In tapping on the walls, the walls came down -- not the physical walls, which did not crumble, but the more psychically dangerous walls that the torturers put between the POWs, of being separate and desperately anxious to get one's own pain to stop. And yet the torture of listening to someone else being tortured was worse than anything happening to them, which they were more easily able to bear. When they had come through another bout of torture, they tapped, in effect, Hello! I'm still here, and so are you; we are here together.

One of the most powerful moments in the film is an interview with a man describing a session of torture, during which he was trying against unspeakable odds not to break and give his torturer any useful information. He ran through every prayer he knew, and then he gave up; he thought, OK, you've got me, and surrendered to the pain. It was as if he had moved over a track, so that what was happening to his body was not even relevant, that it was happening over on another track. And his prayer was answered: Finally out of the loop of resisting, he felt freedom from pain and fear. Moments later, the torturer fell apart, crying, running from the cell, shamed. It was as if the torturer saw something so profound that it can't really be put into words -- but, to try: such goodness, something so big, so shining, so full, like seeing source -- that he saw that what he was doing wasn't working. Maybe he finally felt the bond of being human, lost the distinction between us and them and just saw the us.

Vietnam was so long ago that it's sometimes almost quaint, and it's hard not to feel that it's over. But it's not. The deep wound of this war is just less obvious, like an old abscess you've gotten used to. Watching this movie I never felt ashamed that I protested. It was a crappy war. But at the same time, I've never before felt such profound pride in our military.

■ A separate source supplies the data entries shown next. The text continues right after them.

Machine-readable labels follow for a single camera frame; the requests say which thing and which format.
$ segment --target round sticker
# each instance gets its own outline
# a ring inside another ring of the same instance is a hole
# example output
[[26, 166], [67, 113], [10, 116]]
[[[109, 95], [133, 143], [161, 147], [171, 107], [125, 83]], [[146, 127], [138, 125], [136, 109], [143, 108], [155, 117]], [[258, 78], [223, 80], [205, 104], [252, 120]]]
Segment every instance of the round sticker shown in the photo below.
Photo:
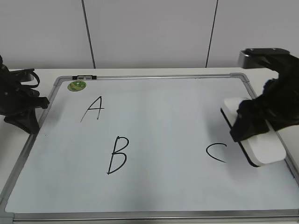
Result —
[[86, 87], [86, 82], [84, 81], [74, 81], [68, 85], [68, 90], [72, 92], [81, 91]]

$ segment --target whiteboard eraser
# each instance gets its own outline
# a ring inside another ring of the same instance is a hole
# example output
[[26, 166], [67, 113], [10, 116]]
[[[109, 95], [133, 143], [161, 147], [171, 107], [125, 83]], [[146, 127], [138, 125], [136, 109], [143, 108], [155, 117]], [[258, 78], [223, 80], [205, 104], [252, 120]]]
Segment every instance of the whiteboard eraser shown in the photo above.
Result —
[[[230, 127], [235, 123], [239, 104], [243, 100], [248, 100], [248, 98], [227, 98], [224, 100], [221, 112]], [[269, 122], [267, 124], [269, 127], [267, 133], [258, 134], [240, 142], [249, 163], [255, 167], [281, 161], [286, 157], [282, 142]]]

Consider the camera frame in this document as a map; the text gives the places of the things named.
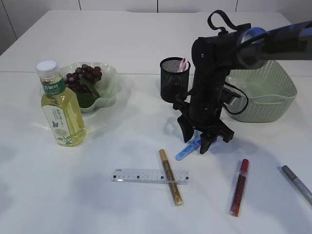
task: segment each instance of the silver pen
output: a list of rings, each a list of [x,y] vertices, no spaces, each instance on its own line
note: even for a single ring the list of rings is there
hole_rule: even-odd
[[[299,192],[304,196],[304,198],[310,203],[312,206],[312,193],[311,191],[302,183],[302,181],[291,171],[288,166],[282,167],[283,172],[287,175],[287,177],[292,181],[292,183],[297,187]]]

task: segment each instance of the plastic bowl
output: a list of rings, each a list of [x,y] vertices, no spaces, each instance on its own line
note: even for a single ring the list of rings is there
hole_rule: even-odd
[[[287,111],[297,95],[293,81],[276,61],[269,61],[257,70],[232,70],[226,81],[244,91],[249,98],[243,113],[229,114],[241,122],[274,122]],[[245,104],[246,98],[242,95],[227,107],[235,113],[242,110]]]
[[[76,68],[81,67],[84,63],[92,67],[99,66],[102,70],[102,79],[94,86],[100,94],[100,98],[98,98],[92,106],[80,108],[81,112],[87,113],[93,111],[95,108],[112,106],[116,102],[116,87],[121,82],[121,76],[114,67],[102,62],[76,62],[69,66],[62,67],[60,72],[63,77],[66,77],[67,73],[75,72]]]

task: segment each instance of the green plastic basket
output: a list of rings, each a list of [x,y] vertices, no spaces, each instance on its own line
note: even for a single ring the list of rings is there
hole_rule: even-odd
[[[226,81],[244,91],[249,98],[243,113],[229,114],[241,122],[274,122],[287,111],[297,95],[293,81],[276,61],[269,61],[257,70],[232,70]],[[235,113],[242,110],[245,104],[246,98],[242,95],[227,107]]]

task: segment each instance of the grape bunch
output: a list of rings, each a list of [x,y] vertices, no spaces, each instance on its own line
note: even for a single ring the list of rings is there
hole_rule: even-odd
[[[66,75],[65,85],[77,94],[90,94],[90,89],[82,80],[95,85],[101,79],[102,72],[100,67],[96,66],[93,68],[87,64],[83,64],[81,67],[76,68],[74,73],[68,73]]]

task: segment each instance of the gold marker
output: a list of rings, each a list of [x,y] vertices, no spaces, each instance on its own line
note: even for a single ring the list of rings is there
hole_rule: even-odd
[[[161,149],[159,151],[160,154],[160,159],[162,162],[162,166],[164,167],[165,170],[165,174],[168,180],[175,180],[174,174],[172,173],[168,158],[166,156],[166,153],[163,149]],[[172,197],[174,199],[175,205],[179,206],[183,204],[183,201],[181,199],[180,193],[179,193],[179,189],[177,188],[177,184],[176,183],[168,183],[169,184],[169,188],[172,194]]]

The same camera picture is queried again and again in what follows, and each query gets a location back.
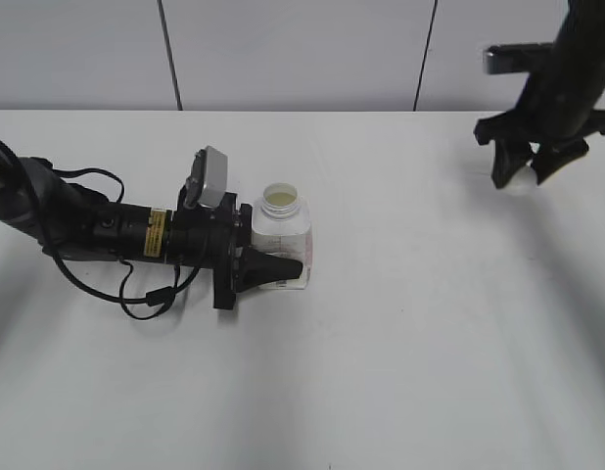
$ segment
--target table surface
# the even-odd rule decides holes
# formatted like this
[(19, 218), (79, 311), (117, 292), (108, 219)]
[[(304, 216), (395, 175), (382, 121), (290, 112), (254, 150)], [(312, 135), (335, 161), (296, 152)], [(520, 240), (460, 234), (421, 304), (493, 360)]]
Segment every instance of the table surface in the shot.
[(0, 112), (18, 155), (145, 206), (213, 145), (242, 201), (299, 188), (315, 249), (305, 291), (225, 314), (206, 271), (142, 323), (0, 224), (0, 469), (605, 469), (605, 138), (512, 198), (479, 116)]

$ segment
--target black cable
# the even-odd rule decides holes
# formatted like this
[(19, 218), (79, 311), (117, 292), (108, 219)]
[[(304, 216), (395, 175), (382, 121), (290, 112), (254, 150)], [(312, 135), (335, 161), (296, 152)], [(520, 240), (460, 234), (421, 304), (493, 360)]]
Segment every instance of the black cable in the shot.
[(125, 259), (121, 258), (119, 262), (125, 266), (128, 266), (128, 273), (124, 276), (124, 279), (122, 279), (122, 282), (119, 285), (119, 305), (122, 307), (122, 310), (124, 310), (124, 313), (130, 316), (133, 320), (146, 321), (163, 315), (172, 307), (172, 304), (174, 304), (174, 300), (176, 299), (178, 280), (181, 276), (181, 267), (178, 264), (174, 266), (174, 285), (172, 286), (172, 294), (168, 296), (167, 300), (154, 313), (148, 316), (137, 316), (128, 309), (128, 305), (124, 301), (124, 288), (126, 287), (126, 282), (133, 273), (134, 268), (133, 265)]
[(424, 68), (427, 65), (429, 57), (429, 46), (431, 45), (431, 36), (433, 35), (433, 24), (436, 21), (438, 12), (439, 0), (433, 2), (433, 12), (431, 13), (431, 22), (429, 23), (429, 33), (427, 34), (427, 42), (424, 46), (424, 55), (422, 56), (422, 66), (420, 67), (420, 76), (418, 77), (418, 88), (416, 88), (416, 97), (413, 99), (413, 111), (418, 111), (418, 100), (420, 99), (420, 90), (422, 89), (422, 79), (424, 78)]
[[(104, 292), (98, 291), (98, 290), (88, 286), (87, 284), (83, 283), (80, 279), (78, 279), (76, 276), (74, 276), (71, 273), (71, 271), (68, 269), (68, 267), (64, 263), (63, 259), (61, 258), (61, 255), (59, 254), (59, 250), (57, 249), (57, 246), (55, 245), (55, 243), (52, 239), (52, 236), (50, 235), (50, 231), (48, 230), (48, 226), (46, 225), (46, 219), (45, 219), (44, 213), (41, 210), (41, 205), (39, 203), (39, 199), (37, 198), (37, 194), (35, 193), (34, 187), (32, 185), (32, 181), (30, 180), (28, 173), (26, 172), (24, 166), (22, 165), (22, 162), (20, 161), (18, 156), (16, 156), (16, 154), (14, 154), (13, 151), (1, 140), (0, 140), (0, 151), (9, 160), (9, 162), (11, 163), (15, 172), (18, 174), (18, 176), (20, 177), (20, 180), (23, 183), (23, 188), (24, 188), (26, 194), (28, 195), (28, 198), (30, 199), (30, 206), (31, 206), (32, 212), (33, 212), (35, 218), (37, 219), (37, 223), (39, 224), (39, 230), (41, 232), (43, 244), (44, 244), (44, 247), (46, 248), (46, 251), (48, 252), (50, 257), (53, 259), (53, 261), (55, 262), (55, 264), (57, 265), (57, 267), (59, 268), (61, 273), (69, 280), (69, 282), (71, 282), (72, 285), (74, 285), (74, 287), (89, 294), (90, 296), (93, 296), (97, 299), (101, 299), (106, 302), (110, 302), (112, 304), (120, 304), (120, 305), (124, 304), (126, 306), (147, 304), (148, 298), (146, 298), (146, 297), (137, 298), (137, 299), (121, 299), (120, 297), (105, 294)], [(201, 258), (200, 264), (202, 264), (202, 262), (203, 262), (205, 253), (206, 253), (206, 248), (203, 252), (203, 256)], [(190, 274), (188, 279), (186, 279), (186, 281), (181, 286), (183, 289), (186, 289), (189, 286), (189, 284), (191, 283), (191, 281), (189, 283), (187, 282), (190, 279), (190, 277), (192, 278), (192, 280), (196, 278), (196, 275), (198, 274), (198, 272), (195, 272), (195, 271), (197, 271), (197, 270), (200, 270), (200, 266), (197, 266), (194, 268), (194, 270), (192, 271), (192, 273)]]
[(91, 174), (91, 173), (102, 174), (103, 176), (107, 176), (108, 178), (112, 179), (113, 181), (116, 181), (117, 183), (119, 183), (119, 196), (117, 196), (116, 202), (121, 203), (122, 199), (124, 199), (124, 183), (119, 178), (119, 176), (114, 175), (110, 171), (106, 171), (105, 169), (102, 169), (102, 168), (84, 168), (84, 169), (77, 169), (77, 170), (73, 170), (73, 171), (65, 171), (62, 169), (52, 168), (52, 170), (54, 171), (54, 173), (57, 176), (64, 178), (64, 179), (77, 178), (79, 176), (83, 176), (85, 174)]
[(159, 18), (162, 22), (163, 42), (165, 43), (167, 64), (169, 65), (169, 73), (172, 76), (172, 87), (174, 88), (174, 98), (176, 99), (176, 110), (183, 111), (183, 102), (181, 101), (181, 91), (178, 87), (178, 78), (176, 77), (176, 67), (174, 66), (174, 56), (172, 56), (172, 46), (169, 42), (169, 32), (167, 31), (167, 20), (165, 19), (163, 0), (157, 0), (157, 6), (159, 8)]

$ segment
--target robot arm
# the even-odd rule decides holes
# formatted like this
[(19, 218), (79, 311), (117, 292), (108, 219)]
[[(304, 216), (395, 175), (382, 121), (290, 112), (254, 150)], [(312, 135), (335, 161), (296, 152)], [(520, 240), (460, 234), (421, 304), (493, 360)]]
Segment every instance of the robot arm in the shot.
[[(0, 220), (36, 239), (61, 272), (77, 288), (99, 299), (126, 305), (168, 309), (177, 293), (187, 288), (201, 267), (213, 270), (213, 306), (231, 309), (236, 295), (263, 283), (296, 279), (303, 266), (251, 248), (253, 208), (237, 208), (237, 195), (226, 192), (226, 156), (213, 147), (196, 155), (192, 172), (178, 196), (175, 211), (110, 202), (106, 196), (66, 177), (99, 172), (98, 168), (58, 171), (50, 162), (19, 158), (0, 141)], [(129, 260), (193, 268), (178, 286), (150, 292), (142, 299), (125, 299), (99, 292), (78, 280), (64, 260)]]
[(571, 2), (553, 44), (494, 46), (486, 61), (489, 73), (530, 73), (515, 108), (475, 128), (480, 145), (495, 143), (496, 188), (526, 165), (541, 184), (588, 152), (585, 137), (605, 135), (605, 111), (593, 109), (605, 90), (605, 0)]

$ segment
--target plastic bottle
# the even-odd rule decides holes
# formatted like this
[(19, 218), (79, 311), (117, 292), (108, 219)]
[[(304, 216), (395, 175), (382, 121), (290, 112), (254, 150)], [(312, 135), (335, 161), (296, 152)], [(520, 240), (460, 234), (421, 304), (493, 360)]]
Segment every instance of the plastic bottle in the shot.
[(304, 289), (311, 274), (313, 243), (306, 201), (294, 186), (275, 183), (263, 191), (253, 211), (253, 246), (260, 252), (297, 259), (303, 264), (299, 279), (278, 281), (260, 289)]

Listening to the American pilots (and their wives -- tender, feisty, tough, loyal, as heroic and articulate as any of the pilots themselves) will leave you stunned with admiration, for what and how they endured, for how far gone they were, and how one step at a time they came back from that. One pilot speaks so calmly that he could be discussing sports technique, yet what he's talking about is his effort to commit suicide by smashing his head against the wall of his cell. Another man describes and then displays the drawings he made in his cell using the discharge from his infected wounds. One pilot demonstrates his memorization of the names of 200 POWs, a rapid-fire mental ticker tape stream that he could give to his commander when he got home.

"Return With Honor" is finally about humanity, about people under extreme duress who have had to jettison all they knew before, all security and comfort, like people you may know who've had cancer or lost a child. They came through reaching for courage, with the best of being human, and so we listen. The ego here has fled; there's not one vainglorious phrase in any of the interviews. All they had to deal with was what was -- and what was in this case was about as terrible as could be. So they did the best they could, with what they had to work with, and at first it seems like so little, but turns out to be as big as life, as breath, faith, concern for others. Somehow even in their cells they sometimes found the spaciousness of hope and friendship; somehow, more often than can be imagined, they praised the day.